Infer on the test data

In [28]:

res = model.evaluate(test_ds)
print("test loss, test acc:", res)

Out[28]:

109/109 [==============================] - 0s 2ms/step - loss: 0.5696 - accuracy: 0.7383
test loss, test acc: [0.569588840007782, 0.7383015751838684]

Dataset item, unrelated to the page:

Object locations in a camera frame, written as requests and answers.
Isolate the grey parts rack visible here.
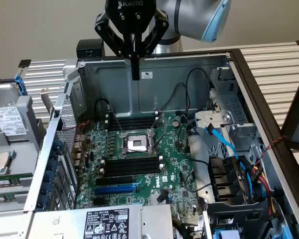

Note: Since the goal of this tutorial is to demonstrate Tensorflow-IO's capability to prepare tf.data.Datasets from mongodb and train tf.keras models directly, improving the accuracy of the models is out of the current scope. However, the user can explore the dataset and play around with the feature columns and model architectures to get a better classification performance.